Für jede Krankheit gibt es eine Arznei. Auch gegen den ungezähmten Geltungstrieb und den Konkurrenzkampf gibt es eine Arznei. Diese verschreibt uns Christus im Markusevangelium. Als ein Rangstreit unter seinen Jüngern ausgebrochen war, belehrte er sie: „Wer unter euch der Größte sein will, soll euer Diener sein, und wer unter euch der Erste sein will, soll der Diener aller sein. Denn auch der Menschensohn ist nicht gekommen, um sich bedienen zu lassen, sondern zu dienen und sein Leben hinzugeben als Lösepreis für viele!“
Der Gottessohn sah seine Aufgabe im Dienen, nicht im Herrschen. Dem Vorbild Christi folgend, sollen wir unsere körperlichen und geistigen Fähigkeiten in den Dienst unserer Mitmenschen stellen. Nur wenn wir im Geiste des Dienens unsere Begabungen einsetzen, können wir eine bessere Zukunft gestalten.

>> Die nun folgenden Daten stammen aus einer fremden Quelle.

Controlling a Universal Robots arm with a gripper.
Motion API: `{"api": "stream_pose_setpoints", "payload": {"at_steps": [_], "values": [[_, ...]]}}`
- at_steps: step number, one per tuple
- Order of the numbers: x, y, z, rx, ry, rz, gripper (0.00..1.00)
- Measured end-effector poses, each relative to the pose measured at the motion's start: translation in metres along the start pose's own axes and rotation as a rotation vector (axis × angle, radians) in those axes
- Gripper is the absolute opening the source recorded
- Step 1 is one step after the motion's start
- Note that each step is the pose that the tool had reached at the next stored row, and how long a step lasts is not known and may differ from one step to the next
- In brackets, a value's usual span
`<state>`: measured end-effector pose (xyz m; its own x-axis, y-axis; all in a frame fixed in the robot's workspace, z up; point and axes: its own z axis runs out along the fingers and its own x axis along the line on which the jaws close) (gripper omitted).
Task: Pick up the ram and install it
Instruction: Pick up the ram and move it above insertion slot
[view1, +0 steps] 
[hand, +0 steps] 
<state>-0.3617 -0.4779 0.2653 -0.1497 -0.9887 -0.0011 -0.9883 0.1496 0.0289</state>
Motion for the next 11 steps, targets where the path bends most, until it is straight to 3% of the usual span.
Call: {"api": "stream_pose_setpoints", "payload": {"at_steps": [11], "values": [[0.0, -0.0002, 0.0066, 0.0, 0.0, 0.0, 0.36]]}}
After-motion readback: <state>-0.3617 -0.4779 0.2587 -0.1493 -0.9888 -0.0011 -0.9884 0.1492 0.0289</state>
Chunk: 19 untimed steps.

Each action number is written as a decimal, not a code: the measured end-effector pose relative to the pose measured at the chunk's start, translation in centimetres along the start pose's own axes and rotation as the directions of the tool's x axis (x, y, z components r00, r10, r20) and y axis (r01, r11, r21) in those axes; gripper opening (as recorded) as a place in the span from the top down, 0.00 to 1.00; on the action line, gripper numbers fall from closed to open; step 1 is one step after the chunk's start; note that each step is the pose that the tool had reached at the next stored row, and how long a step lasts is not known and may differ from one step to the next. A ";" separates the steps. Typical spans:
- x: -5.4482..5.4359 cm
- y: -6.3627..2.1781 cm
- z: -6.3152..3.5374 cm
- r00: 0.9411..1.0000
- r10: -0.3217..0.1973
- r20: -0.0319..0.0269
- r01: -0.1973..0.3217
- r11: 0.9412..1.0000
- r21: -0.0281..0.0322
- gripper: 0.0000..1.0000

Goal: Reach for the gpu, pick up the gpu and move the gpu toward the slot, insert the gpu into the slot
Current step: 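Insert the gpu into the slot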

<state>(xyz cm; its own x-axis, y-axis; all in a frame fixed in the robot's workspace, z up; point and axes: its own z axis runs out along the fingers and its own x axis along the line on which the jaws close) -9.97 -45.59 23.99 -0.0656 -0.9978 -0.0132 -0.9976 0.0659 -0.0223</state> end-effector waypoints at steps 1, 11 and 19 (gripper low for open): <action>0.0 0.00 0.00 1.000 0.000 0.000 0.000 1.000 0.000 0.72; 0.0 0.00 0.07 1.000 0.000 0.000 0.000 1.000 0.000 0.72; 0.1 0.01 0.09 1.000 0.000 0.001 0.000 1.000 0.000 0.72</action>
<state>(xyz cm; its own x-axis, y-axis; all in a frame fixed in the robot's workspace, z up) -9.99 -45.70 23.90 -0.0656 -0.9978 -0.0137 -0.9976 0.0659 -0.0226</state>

Wie handelt ein solcher Mensch? Der große Astronom James Bradley (1693 - 1762), der Entdecker der Aberration des Lichtes, war der Direktor der Königlichen Sternwarte zu Greenwich. Bei einem Besuch der Königin im Observatorium erfuhr sie, wie niedrig sein Gehalt war, und versprach eine substanzielle Erhöhung. Doch Bradley bat: „Möchten Eure Majestät diesen Vorsatz lieber nicht ausführen. Denn wenn diese Stelle ein hohes Gehalt einbringt, werden es nicht mehr Astronomen sein, die sie erhalten!“

Leider ist es so: Die hochbezahlten Stellen werden selten von den fähigsten Köpfen eingenommen. Das Gehalt in unserem Parlament ist verhältnismäßig hoch, doch die wenigsten Parlamentarier sind wirkliche Politiker. Wenn die bestbezahlten Stellen nur durch Protektion oder Parteizugehörigkeit vergeben werden, wie soll dann das Allgemeinwohl gefördert werden? Egoisten und Postenjäger sind dazu total ungeeignet. Nur verantwortungsbewusste Leute wie Bradley, die das Allgemeinwohl über das Eigenwohl stellen, sind fähig, eine bessere Zukunft zu erbauen. Schon Demosthenes (384 – 322 v. Chr.) gab den Athenern den Rat: „Ihr werdet in Frieden leben, wenn ihr genügsam bleibt und keiner mehr sein will als sein Nächster!“

Christus muntert uns zum Dienen auf. Die Früchte dieses Geistes sind nur gute: Friede, Einigkeit, Hilfsbereitschaft und positiver Fortschritt auf allen Gebieten.